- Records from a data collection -

[Start of Attachment]

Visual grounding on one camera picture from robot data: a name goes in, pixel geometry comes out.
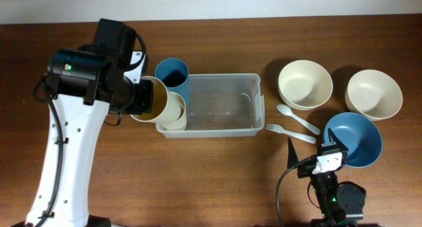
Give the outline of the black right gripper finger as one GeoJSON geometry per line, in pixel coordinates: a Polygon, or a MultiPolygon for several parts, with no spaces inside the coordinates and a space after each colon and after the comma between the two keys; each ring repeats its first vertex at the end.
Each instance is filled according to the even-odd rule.
{"type": "Polygon", "coordinates": [[[297,153],[295,151],[293,142],[290,137],[287,138],[288,143],[288,157],[287,157],[287,169],[296,166],[299,163],[297,153]]]}
{"type": "Polygon", "coordinates": [[[335,146],[340,152],[347,152],[348,148],[337,138],[331,128],[328,128],[328,138],[331,143],[335,143],[335,146]]]}

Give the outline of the blue cup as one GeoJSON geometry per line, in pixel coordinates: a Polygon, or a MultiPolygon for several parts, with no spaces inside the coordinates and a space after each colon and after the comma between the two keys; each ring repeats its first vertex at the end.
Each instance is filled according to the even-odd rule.
{"type": "Polygon", "coordinates": [[[184,99],[186,107],[189,106],[190,102],[190,84],[187,83],[184,88],[179,91],[179,95],[184,99]]]}
{"type": "Polygon", "coordinates": [[[183,90],[189,85],[189,68],[187,64],[177,58],[161,61],[155,69],[155,77],[174,92],[183,90]]]}

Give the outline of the cream cup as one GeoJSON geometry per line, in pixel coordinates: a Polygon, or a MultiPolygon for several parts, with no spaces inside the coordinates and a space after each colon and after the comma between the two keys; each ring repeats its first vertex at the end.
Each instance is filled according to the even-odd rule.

[End of Attachment]

Give back the records above exactly, limited to the lines between the one holding "Give the outline of the black" and the one holding "Give the outline of the blue", inclusive.

- Your solution -
Give the outline of the black right gripper finger as one GeoJSON geometry per line, in pixel coordinates: a Polygon, or a MultiPolygon for several parts, with no spaces inside the coordinates and a space after each colon and after the comma between the two keys; each ring repeats its first vertex at the end.
Each instance is filled according to the even-odd rule.
{"type": "Polygon", "coordinates": [[[297,153],[295,151],[293,142],[290,137],[287,138],[288,143],[288,157],[287,157],[287,169],[296,166],[299,163],[297,153]]]}
{"type": "Polygon", "coordinates": [[[335,146],[340,152],[347,152],[348,148],[337,138],[331,128],[328,128],[328,138],[331,143],[335,143],[335,146]]]}

Give the outline of the blue cup as one GeoJSON geometry per line, in pixel coordinates: a Polygon, or a MultiPolygon for several parts, with no spaces inside the coordinates and a space after each colon and after the comma between the two keys; each ring repeats its first vertex at the end.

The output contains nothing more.